Vermont is as European as American states get: mostly white, slow-growing, and left-leaning. It even has a socialist senator.

Vermont has European rates of Covid vaccination, too. About 90 percent of adults over 30 in Vermont are have been jabbed. Most of those are boosted – including about 85 percent of adults over 65.

Yet Vermont is now suffering its second major outbreak of Omicron in five months. Since late March, Covid hospitalizations have soared to the second-highest level ever in the state, trailing only the initial Omicron peak. The number of patients in intensive care is up even more.

Covid hospitalizations in Vermont (because Vermont is so small, 100 hospitalizations statewide translates into about 53,000 for the United States):


The surge is occurring almost exclusively in vaccinated people.

Each week, Vermont reports data on hospitalizations by vaccination status. They have shown a remarkable change in the last several weeks.

In the spring and summer of 2021, the happy vaccine valley, almost no vaccinated people were hospitalized statewide. Only a handful even contracted Covid.

During the Delta wave in the fall of 2021 and the first Omicron surge in December and January, hospitalizations jumped in both the unvaccinated and vaccinated and reached a roughly 50/50 split. But because so many more people were vaccinated, vaccinated people still had a much lower risk per-person.

Not anymore.

In March, as the first Omicron wave ended, hospitalizations in both unvaccinated and vaccinated people plunged. But since Omicron surged again in April, almost five times as many vaccinated people have been hospitalized.

Even accounting for the relative population sizes, vaccinated people were more likely to be hospitalized than the unvaccinated, state data show. (Those figures do not adjust either for age or the relative health status of the vaccinated.)


During the first two years of Covid, Vermont had relatively few deaths, possibly because it is so rural, like most other states low on the Covid death charts. Other Northeastern states, notably Massachusetts, on Vermont’s southern border, and New York, to the west, performed much worse.

But all those states have very high vaccination rates. And the differentials between them have nearly vanished. The new Omicron wave has hit them all hard.

Cases in Massachusetts are rising so quickly that the Team Apocalypse stalwarts in the media are all-but-begging for new mask mandates.

Death rates are rising too, although the spike in infections has occurred so quickly that they have not yet caught up. And as the winter surge demonstrated, Omicron is less dangerous than earlier variants to vaccinated and unvaccinated alike (a recent study that purported to show otherwise was hugely flawed because it failed to account properly for the shift to at-home Covid testing).

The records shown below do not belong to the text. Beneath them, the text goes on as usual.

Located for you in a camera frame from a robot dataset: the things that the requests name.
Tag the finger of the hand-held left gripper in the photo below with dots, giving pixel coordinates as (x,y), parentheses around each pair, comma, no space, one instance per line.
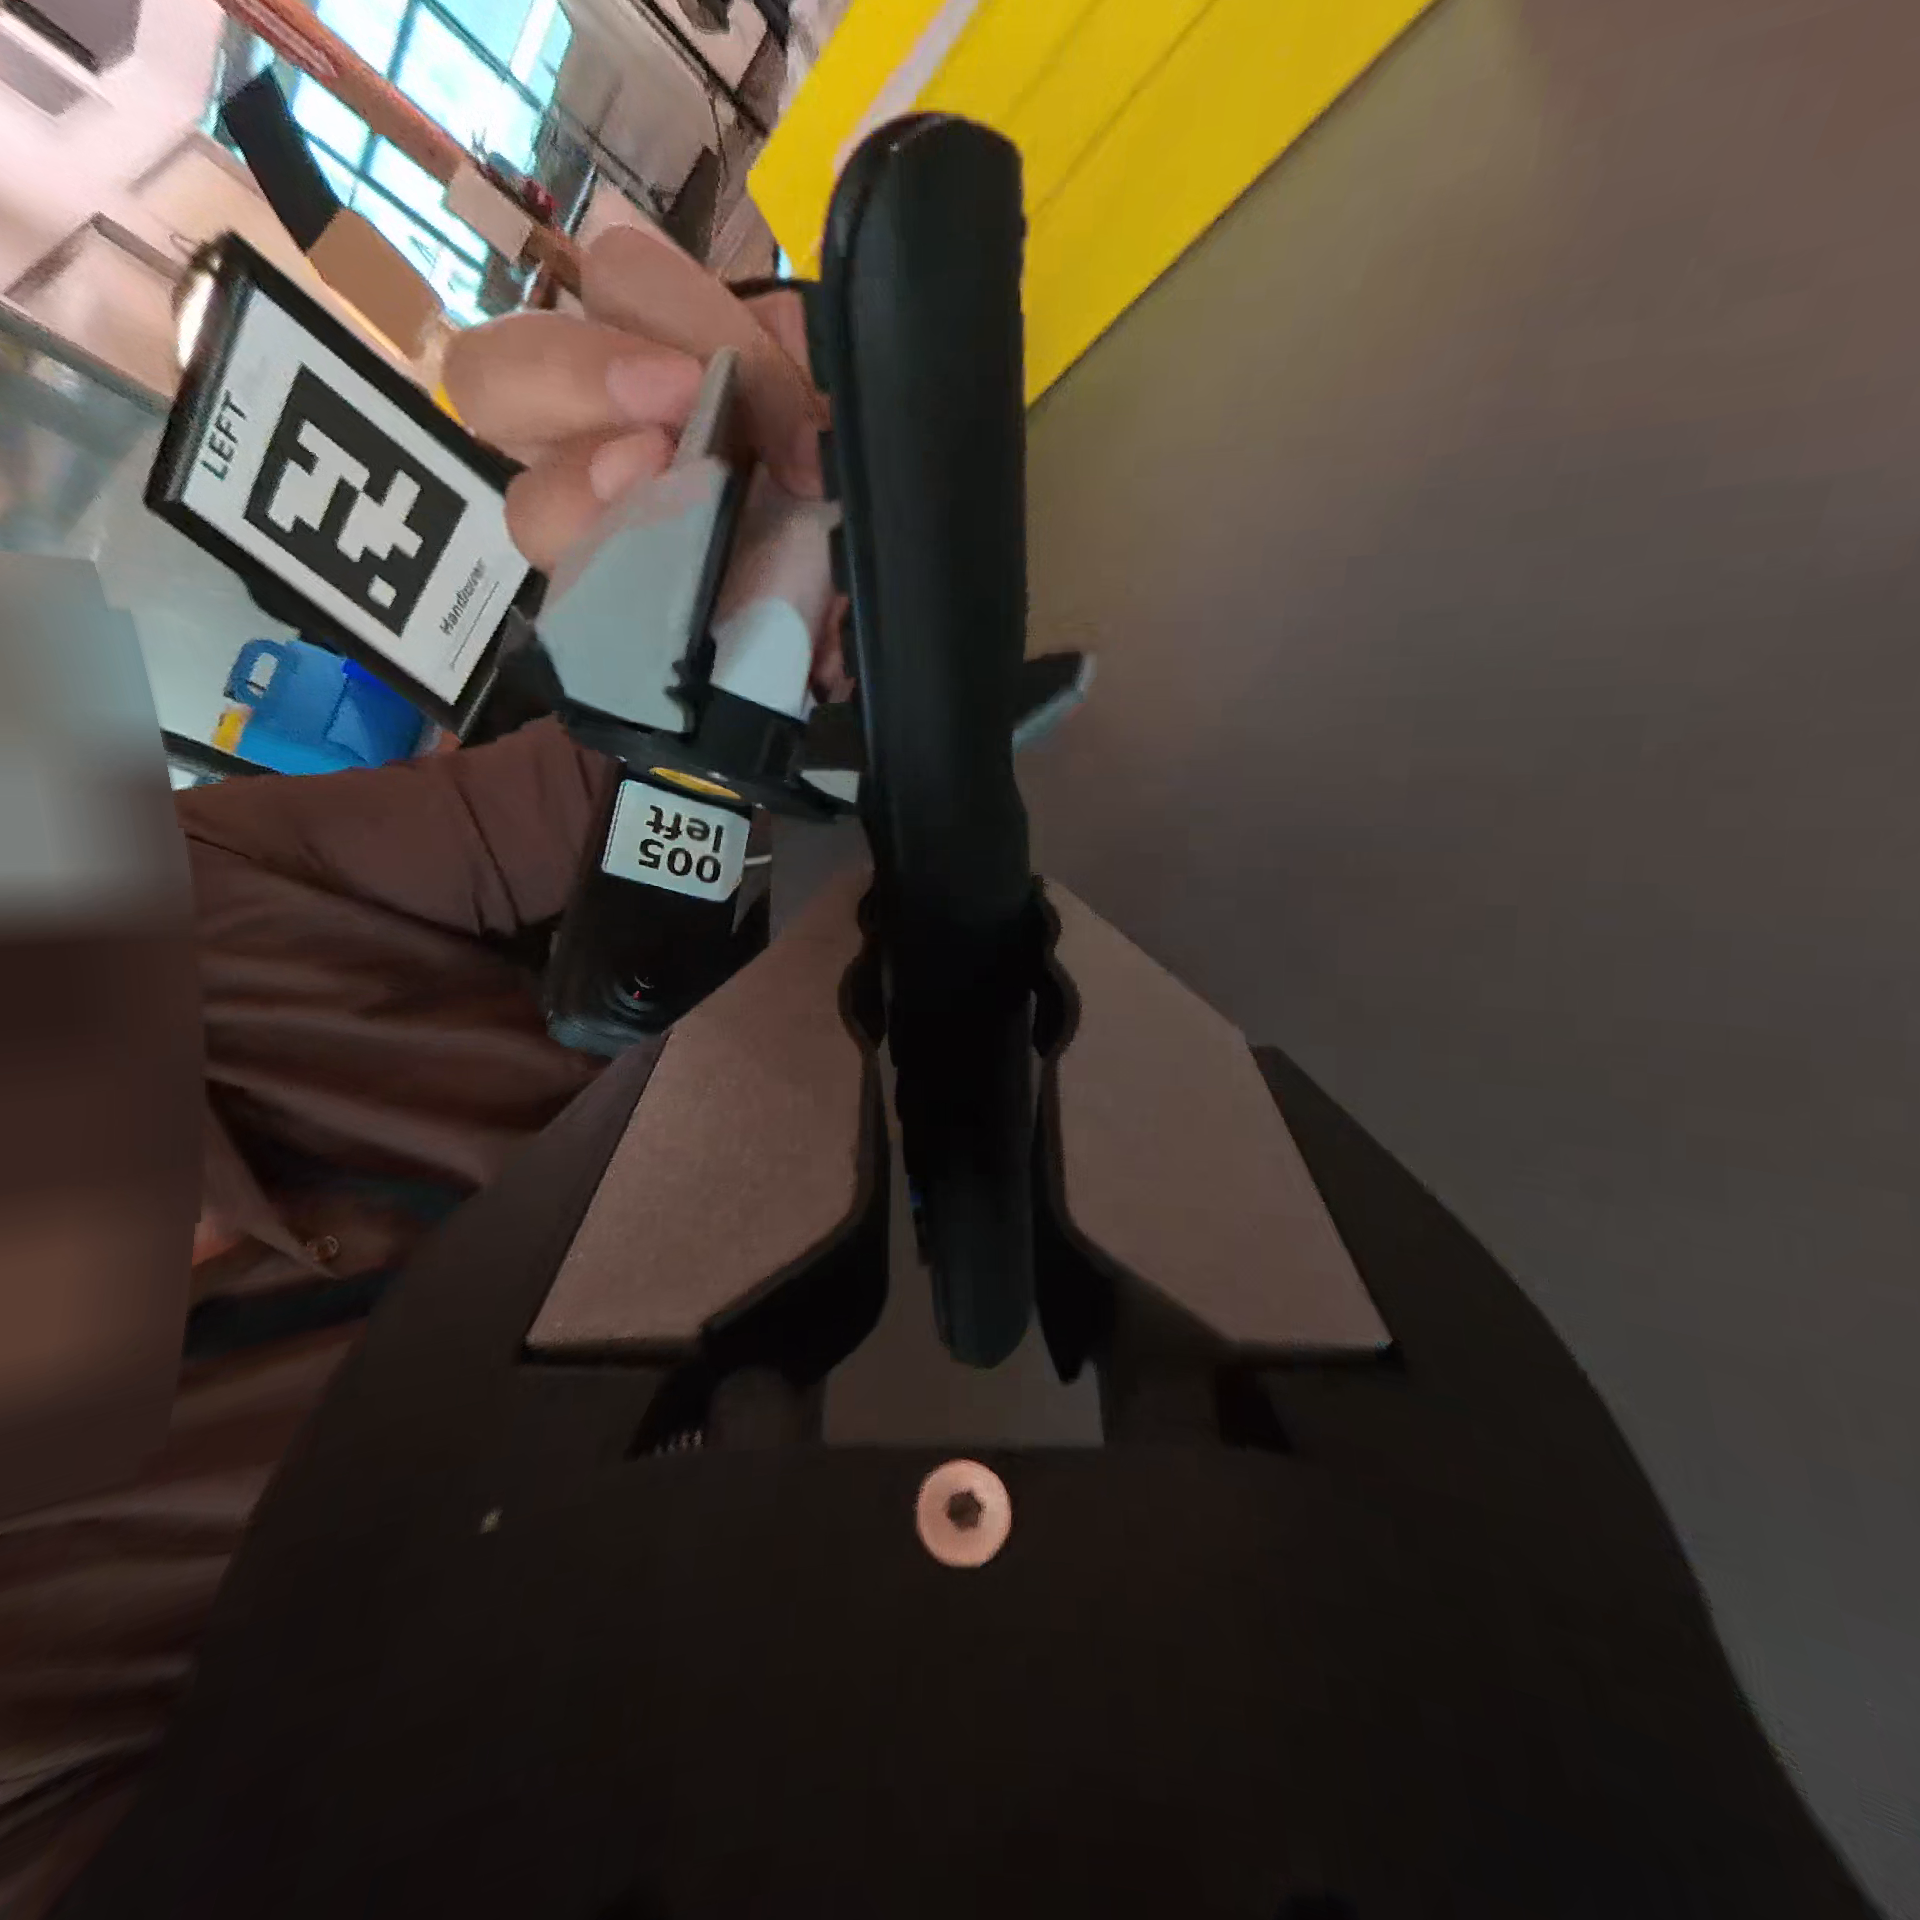
(1060,692)
(835,787)

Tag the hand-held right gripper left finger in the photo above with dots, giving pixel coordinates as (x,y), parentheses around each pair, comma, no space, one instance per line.
(704,1199)

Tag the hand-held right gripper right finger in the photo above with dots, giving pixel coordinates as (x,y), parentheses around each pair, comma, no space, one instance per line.
(1200,1199)

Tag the person's left hand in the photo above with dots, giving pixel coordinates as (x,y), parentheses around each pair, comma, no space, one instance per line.
(600,390)

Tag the blue plastic container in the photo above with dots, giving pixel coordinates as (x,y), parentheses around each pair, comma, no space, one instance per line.
(325,712)

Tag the yellow box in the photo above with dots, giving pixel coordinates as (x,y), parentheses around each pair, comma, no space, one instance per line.
(1081,181)

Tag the large paned window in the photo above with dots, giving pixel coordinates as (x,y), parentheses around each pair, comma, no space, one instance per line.
(451,88)

That said, Omicron still can do significant damage to the same groups that were vulnerable to earlier Covid variants – notably people over 75 and the morbidly obese. All-cause mortality spiked in December and January in both the United States and Europe, during the first Omicron wave.

But what is particularly troubling about the newest Omicron wave – not just in the United States but worldwide – is that it appears to hitting highly vaccinated states and countries much more heavily than less vaccinated areas.

In this chart from the New York Times, redder states and nations have higher infection rates; greener states and nations have higher vaccination rates. The correlation is so obvious that it is clearly visible at both the state and national level, no complex regression analysis needed.

Neither geography nor seasonality nor prior infection rates seem to matter – the post-vaccine epidemic is sweeping from Taiwan to Australia to Italy to Vermont. Meanwhile, in countries that did not use mRNA vaccines, Sars-Cov-2 has all-but-vanished – following the natural course of other respiratory epidemics, which rarely lasted more than one year or two at most.

So what comes next? It is nearly impossible to know, because the answer depends both on whether the mRNA shots retard the development of long-term post-infection immunity and how virulent the next variant might be.

At the moment citizens and politicians in the highly vaccinated countries have correctly decided they can live with this level of death and hospitalization from the coronavirus – not that anyone has a choice, since every control measure has now completely failed.

But the warning signs here are real, and global, no matter how much the media and public health establishment and politicians who cajoled or forced more than 1 billion people to get the mRNA vaccines want to ignore them.